YOUR GOAL: Without any of the pictures, transcribe all the lines below exactly.

DATASET SECTION:
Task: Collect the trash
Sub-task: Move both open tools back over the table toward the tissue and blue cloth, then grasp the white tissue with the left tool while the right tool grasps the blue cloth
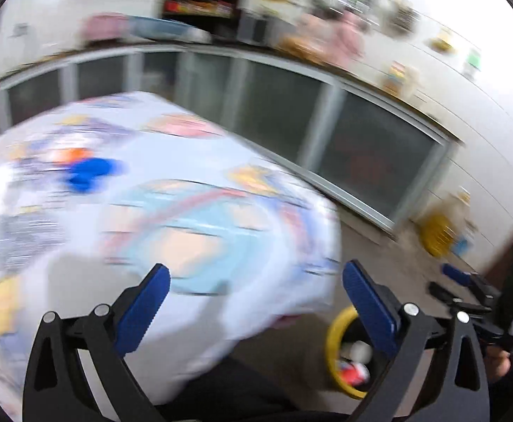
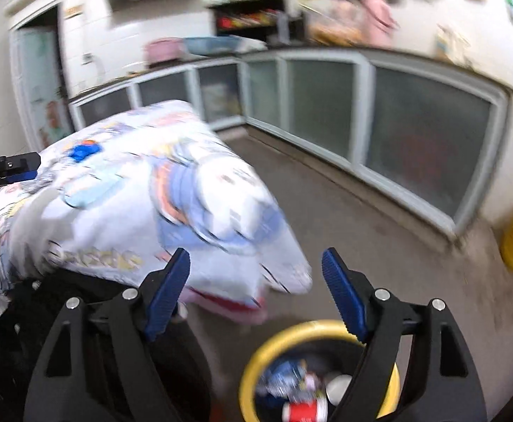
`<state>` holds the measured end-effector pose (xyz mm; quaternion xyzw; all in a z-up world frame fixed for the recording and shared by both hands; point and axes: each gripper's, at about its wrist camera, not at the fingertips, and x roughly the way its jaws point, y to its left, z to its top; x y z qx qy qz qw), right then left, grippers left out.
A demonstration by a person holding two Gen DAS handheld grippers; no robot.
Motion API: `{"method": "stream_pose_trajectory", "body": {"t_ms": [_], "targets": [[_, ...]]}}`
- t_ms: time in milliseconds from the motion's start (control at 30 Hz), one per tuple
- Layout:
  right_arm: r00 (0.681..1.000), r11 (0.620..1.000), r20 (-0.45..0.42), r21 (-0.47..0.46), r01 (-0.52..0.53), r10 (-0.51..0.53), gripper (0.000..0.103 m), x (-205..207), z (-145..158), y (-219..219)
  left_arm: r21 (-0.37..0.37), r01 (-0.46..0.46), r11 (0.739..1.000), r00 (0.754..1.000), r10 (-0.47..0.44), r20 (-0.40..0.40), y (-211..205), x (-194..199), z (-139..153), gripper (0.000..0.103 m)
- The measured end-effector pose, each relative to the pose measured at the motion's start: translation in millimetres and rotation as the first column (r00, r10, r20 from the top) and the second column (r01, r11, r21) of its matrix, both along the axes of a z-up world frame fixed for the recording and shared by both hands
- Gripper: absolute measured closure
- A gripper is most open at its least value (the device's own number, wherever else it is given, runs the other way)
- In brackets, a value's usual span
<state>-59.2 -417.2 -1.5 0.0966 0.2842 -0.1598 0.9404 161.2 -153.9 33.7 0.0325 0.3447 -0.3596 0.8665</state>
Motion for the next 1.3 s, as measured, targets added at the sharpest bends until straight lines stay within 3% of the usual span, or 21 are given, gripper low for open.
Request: {"method": "stream_pose_trajectory", "body": {"t_ms": [133,267,400,567,733,900,1300], "targets": [[0.989,0.991,0.055,-0.014,-0.133,0.134,0.029,67,22,32,-0.003,-0.196,0.981,0.98,0.196,0.041,74,30,14,0.008],[0.957,0.962,0.097,-0.021,-0.271,0.272,0.029,143,40,76,0.022,-0.372,0.928,0.927,0.369,0.069,138,64,21,0.008],[0.922,0.928,0.109,-0.019,-0.373,0.373,0.029,214,50,117,0.037,-0.467,0.884,0.884,0.466,0.032,176,100,21,0.008],[0.889,0.893,0.087,-0.008,-0.45,0.449,0.029,288,55,161,0.045,-0.509,0.859,0.86,0.51,-0.001,199,142,9,0.008],[0.865,0.867,0.054,-0.005,-0.499,0.498,0.03,344,54,194,0.059,-0.51,0.858,0.859,0.512,-0.018,196,176,-3,0.008],[0.852,0.852,0.002,-0.009,-0.524,0.524,0.031,382,47,215,0.084,-0.499,0.862,0.865,0.502,-0.013,188,207,-3,0.008],[0.862,0.867,-0.106,0.01,-0.498,0.496,0.032,435,19,227,0.155,-0.537,0.829,0.823,0.555,-0.121,189,277,-37,0.008]]}}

TASK OUTPUT:
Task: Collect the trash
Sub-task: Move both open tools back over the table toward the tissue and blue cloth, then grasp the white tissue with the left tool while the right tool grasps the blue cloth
`<state>` holds the measured end-effector pose (xyz mm; quaternion xyzw; all in a z-up world frame fixed for the recording and shared by both hands; point and axes: each gripper's, at about its wrist camera, not at the fingertips, and x roughly the way its jaws point, y to its left, z to its top; x y z qx qy qz qw), right then left, grippers left out.
A demonstration by a person holding two Gen DAS handheld grippers; no robot.
Motion API: `{"method": "stream_pose_trajectory", "body": {"t_ms": [_], "targets": [[_, ...]]}}`
- t_ms: time in milliseconds from the motion's start (control at 30 Hz), one per tuple
- Layout:
  right_arm: r00 (0.681..1.000), r11 (0.620..1.000), r20 (-0.45..0.42), r21 (-0.47..0.46), r01 (-0.52..0.53), r10 (-0.51..0.53), gripper (0.000..0.103 m), x (-205..207), z (-145..158), y (-219..219)
  left_arm: r21 (-0.37..0.37), r01 (-0.46..0.46), r11 (0.739..1.000), r00 (0.754..1.000), r10 (-0.47..0.44), r20 (-0.40..0.40), y (-211..205), x (-194..199), z (-139..153), gripper (0.000..0.103 m)
- The measured end-effector pose, each relative to the pose measured at the motion's start: translation in millimetres and rotation as the first column (r00, r10, r20 from the top) and the second column (r01, r11, r21) of its matrix, both along the axes of a z-up world frame fixed for the recording and shared by both hands
- Gripper: absolute measured closure
- A gripper is most open at its least value (the device's own number, wherever else it is given, runs the other way)
- In brackets, a value's usual span
<state>-59.2 -417.2 -1.5 0.0966 0.2842 -0.1598 0.9404 161.2 -153.9 33.7 0.0325 0.3447 -0.3596 0.8665</state>
Motion for the next 1.3 s, as measured, targets added at the sharpest bends until straight lines stay within 3% of the usual span, or 21 are given, gripper low for open.
Request: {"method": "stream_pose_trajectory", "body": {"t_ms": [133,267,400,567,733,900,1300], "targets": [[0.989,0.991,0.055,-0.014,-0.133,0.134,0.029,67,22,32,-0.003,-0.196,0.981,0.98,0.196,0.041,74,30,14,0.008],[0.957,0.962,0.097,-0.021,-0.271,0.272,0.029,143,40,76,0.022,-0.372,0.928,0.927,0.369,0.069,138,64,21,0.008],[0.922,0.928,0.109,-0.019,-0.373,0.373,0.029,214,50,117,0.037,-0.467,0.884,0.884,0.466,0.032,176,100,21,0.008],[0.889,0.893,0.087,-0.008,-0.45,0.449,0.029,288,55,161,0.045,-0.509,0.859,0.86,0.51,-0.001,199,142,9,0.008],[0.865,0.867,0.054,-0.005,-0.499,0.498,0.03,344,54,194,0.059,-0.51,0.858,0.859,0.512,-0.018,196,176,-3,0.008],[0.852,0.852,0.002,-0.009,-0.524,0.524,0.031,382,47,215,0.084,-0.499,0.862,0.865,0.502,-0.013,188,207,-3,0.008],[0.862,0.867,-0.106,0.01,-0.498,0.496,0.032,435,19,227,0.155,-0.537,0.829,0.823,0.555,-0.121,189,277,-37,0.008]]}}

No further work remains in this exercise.